* **Task brief**: Give back exactly the lines from the start of the entries below to the line holding "Our detector flagged the orange", that line included, and leave every picture out.

::: Data for this exercise

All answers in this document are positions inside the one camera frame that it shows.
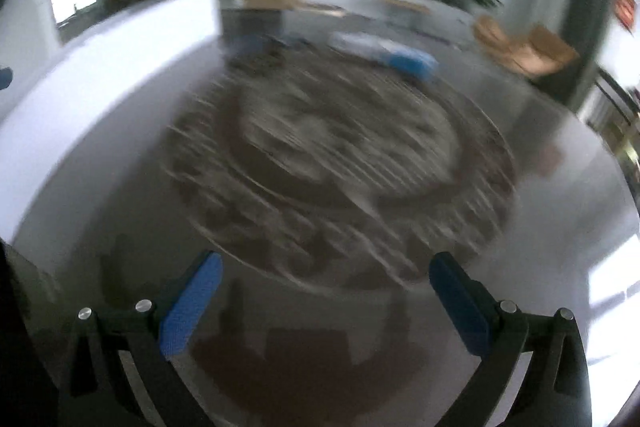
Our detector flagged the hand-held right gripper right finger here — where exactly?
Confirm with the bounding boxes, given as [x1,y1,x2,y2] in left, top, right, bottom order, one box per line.
[429,252,593,427]

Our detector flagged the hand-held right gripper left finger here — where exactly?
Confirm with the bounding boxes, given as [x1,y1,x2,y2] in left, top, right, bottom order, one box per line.
[59,251,224,427]

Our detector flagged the dark patterned round desktop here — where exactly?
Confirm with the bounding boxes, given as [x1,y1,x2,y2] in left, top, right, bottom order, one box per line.
[0,7,640,427]

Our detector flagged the large white box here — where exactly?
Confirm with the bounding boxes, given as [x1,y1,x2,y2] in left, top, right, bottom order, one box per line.
[0,0,224,150]

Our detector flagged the orange lounge chair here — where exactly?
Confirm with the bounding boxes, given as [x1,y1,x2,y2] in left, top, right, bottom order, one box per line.
[471,14,582,81]

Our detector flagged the white printed box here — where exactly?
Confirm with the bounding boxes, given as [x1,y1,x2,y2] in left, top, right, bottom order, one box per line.
[329,31,392,58]

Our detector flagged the wooden bench metal legs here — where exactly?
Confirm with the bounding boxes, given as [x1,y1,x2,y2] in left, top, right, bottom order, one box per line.
[379,0,432,26]

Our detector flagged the grey curtain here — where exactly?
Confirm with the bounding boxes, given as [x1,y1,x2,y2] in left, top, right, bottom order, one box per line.
[559,0,617,108]

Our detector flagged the red wall hanging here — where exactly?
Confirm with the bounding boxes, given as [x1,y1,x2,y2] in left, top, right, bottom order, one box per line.
[614,0,639,31]

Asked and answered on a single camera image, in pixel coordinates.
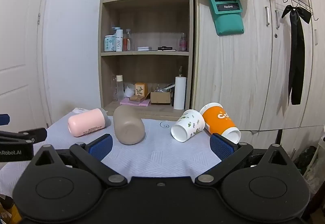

::::::

* **Solved problem**:
All answers in this document are positions inside the one camera frame that it shows.
Our detector flagged the hand-held right gripper right finger here — where exactly?
Confirm with the bounding boxes, given as [x1,y1,x2,y2] in left, top, right, bottom order, one box per line.
[429,252,593,427]

Our detector flagged the hand-held right gripper left finger here — where exactly?
Confirm with the bounding boxes, given as [x1,y1,x2,y2] in left, top, right, bottom order, one box per line.
[59,251,224,427]

Our detector flagged the dark patterned round desktop here — where exactly?
Confirm with the bounding boxes, given as [x1,y1,x2,y2] in left, top, right, bottom order, one box per line.
[0,7,640,427]

Our detector flagged the large white box here — where exactly?
Confirm with the bounding boxes, given as [x1,y1,x2,y2] in left, top, right, bottom order, one box per line.
[0,0,224,150]

Our detector flagged the orange lounge chair here — where exactly?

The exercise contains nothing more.